Russian President Vladimir Putin has met his Syrian counterpart Bashar al-Assad during a surprise visit to Damascus as the prospect of conflict between Iran and the United States looms over the region.
The US killed top Iranian commander Qassem Soleimani last week, triggering vows of bloody revenge from Iran and its allies.
On his first visit to Damascus since the start of the Syrian conflict nearly nine years ago, President Putin greeted the Russian forces stationed there to mark the Orthodox Christmas.
Russia's 2015 military intervention was decisive in saving President Assad's regime and Mr Putin hailed the latest advances made by Syrian government forces during his visit.
"In his conversation with Assad, Putin noted that we can now say with confidence that a huge distance has been travelled towards restoring Syrian statehood and the country's territorial integrity," Russian news agencies quoted Kremlin spokesman Dmitry Peskov as saying.

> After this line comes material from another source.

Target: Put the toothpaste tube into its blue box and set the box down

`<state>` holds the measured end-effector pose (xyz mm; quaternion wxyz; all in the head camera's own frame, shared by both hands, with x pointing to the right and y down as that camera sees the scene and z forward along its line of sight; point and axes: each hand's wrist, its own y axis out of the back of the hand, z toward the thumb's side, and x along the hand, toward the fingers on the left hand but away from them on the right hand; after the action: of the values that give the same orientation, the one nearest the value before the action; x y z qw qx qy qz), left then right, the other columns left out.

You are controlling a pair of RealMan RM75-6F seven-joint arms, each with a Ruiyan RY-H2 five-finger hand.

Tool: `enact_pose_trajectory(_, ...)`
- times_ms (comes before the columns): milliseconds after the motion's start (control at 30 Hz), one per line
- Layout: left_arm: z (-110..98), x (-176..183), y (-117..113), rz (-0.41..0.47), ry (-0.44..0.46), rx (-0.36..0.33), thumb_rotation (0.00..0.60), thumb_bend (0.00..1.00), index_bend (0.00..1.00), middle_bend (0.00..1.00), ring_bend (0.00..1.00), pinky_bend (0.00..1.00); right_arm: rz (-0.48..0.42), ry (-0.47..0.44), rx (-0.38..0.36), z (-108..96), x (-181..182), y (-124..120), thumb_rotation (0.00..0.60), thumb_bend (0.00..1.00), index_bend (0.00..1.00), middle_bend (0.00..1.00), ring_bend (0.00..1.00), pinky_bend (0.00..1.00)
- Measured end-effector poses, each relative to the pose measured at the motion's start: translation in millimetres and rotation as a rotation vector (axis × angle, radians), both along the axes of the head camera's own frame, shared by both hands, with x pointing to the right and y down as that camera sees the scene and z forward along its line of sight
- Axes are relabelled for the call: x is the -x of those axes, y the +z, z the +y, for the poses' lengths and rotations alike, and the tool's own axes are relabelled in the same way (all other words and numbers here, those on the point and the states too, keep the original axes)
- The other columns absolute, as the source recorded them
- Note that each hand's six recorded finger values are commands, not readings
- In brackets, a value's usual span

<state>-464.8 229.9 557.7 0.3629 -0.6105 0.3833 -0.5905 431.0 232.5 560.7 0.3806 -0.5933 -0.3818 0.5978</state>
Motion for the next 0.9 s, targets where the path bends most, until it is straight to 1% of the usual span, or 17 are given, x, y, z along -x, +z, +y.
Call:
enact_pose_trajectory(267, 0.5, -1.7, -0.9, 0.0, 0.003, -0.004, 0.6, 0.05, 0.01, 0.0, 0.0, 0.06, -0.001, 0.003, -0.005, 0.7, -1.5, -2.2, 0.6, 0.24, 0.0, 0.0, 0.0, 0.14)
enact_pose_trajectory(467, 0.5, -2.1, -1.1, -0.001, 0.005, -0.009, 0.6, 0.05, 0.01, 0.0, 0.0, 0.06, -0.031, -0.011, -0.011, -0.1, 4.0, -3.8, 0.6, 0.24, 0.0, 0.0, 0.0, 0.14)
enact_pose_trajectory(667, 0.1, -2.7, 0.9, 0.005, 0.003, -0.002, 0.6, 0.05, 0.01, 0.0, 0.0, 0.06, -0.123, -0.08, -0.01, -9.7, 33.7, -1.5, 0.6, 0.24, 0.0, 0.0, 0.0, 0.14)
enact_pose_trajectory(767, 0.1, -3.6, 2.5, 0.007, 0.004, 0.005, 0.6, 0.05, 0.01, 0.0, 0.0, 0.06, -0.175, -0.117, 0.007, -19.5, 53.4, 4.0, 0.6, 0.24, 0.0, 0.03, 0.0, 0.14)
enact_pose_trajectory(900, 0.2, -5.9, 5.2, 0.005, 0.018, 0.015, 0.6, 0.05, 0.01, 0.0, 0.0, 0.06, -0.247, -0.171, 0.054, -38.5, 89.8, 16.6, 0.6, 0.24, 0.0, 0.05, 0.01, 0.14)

Government and allied forces barely controlled a fifth of the country before Moscow stepped in, but have now clawed back most of the territory lost at the beginning of the war.
Russia has thousands of forces deployed across Syria in support of the army, while an unknown number of Russian private security personnel also operate on the ground.
In December 2017, Mr Putin visited Hmeimim, the Mediterranean base where the largest number of Russian forces is deployed, but had not visited Damascus since the start of the conflict in 2011.
Mr Peskov told the Interfax, RIA Novosti and TASS news agencies that Mr Putin had met Mr Assad at a command post for Russian forces in Syria, driving through Damascus on the way.
"Putin also noted that on the streets of Damascus the signs of how peace has been restored can be seen with the naked eye," Mr Peskov added.
He said the two men had heard military reports on the situation in various parts of Syria.
"The Syrian president expressed appreciation for the help of Russia and the Russian military in the fight against terrorism and the restoration of peaceful life in Syria," Mr Peskov said.
President Assad's forces now control more than 70% of the country, but several areas remain out of their control.
These include the embattled opposition bastion of Idlib, a northern area seized by Turkey last year, and a Kurdish-controlled swath of the northeast.
The Syrian presidency said Mr Assad and Mr Putin discussed stamping out "terrorism" in jihadist-held Idlib, and Turkey's "measures" in the north of the country.
President Putin appears not to have been received at the presidential palace, but the two leaders visited the Umayyad mosque, according to photos shared by the presidency.
To mark Christmas, they also visited the centuries-old Mariamite Cathedral in Damascus - the seat of the Greek Orthodox church in the East - where the Russian leader presented the gift of an icon of the Virgin Mary, the presidency said.
Mr Putin is expected to travel to Turkey next, the other key broker in a conflict that has left more than 380,000 people dead and displaced half the country's population.
His visit to the region comes as the United States military dominance there wanes while Russia's grows.
General Soleimani, the head of Iran's Islamic Revolutionary Guard foreign operations arm, was killed on Friday in a US strike on Baghdad international airport.
He was widely seen as one of the most powerful men in the region and the architect of Iran's support for the Syrian army.
Iran has reacted by vowing bloody revenge, as have the militias it controls in Iraq, while parliament in Baghdad has voted to request a full US troop withdrawal.
US President Donald Trump, who boasted in a tweet that General Soleimani should have been killed earlier, in turn threatened Iran with more strikes and Iraq with sanctions if US forces were targeted or forced to leave.
President Putin's reaction to the escalation between Iran and Washington had been brief, warning only that Qasem Soleimani's killing could "seriously aggravate the situation in the region".
The US still has forces deployed in Syria as part of the coalition against the Islamic State group, some in Kurdish-controlled areas in the northeast and others at a base further south near the Iraqi and Jordanian borders.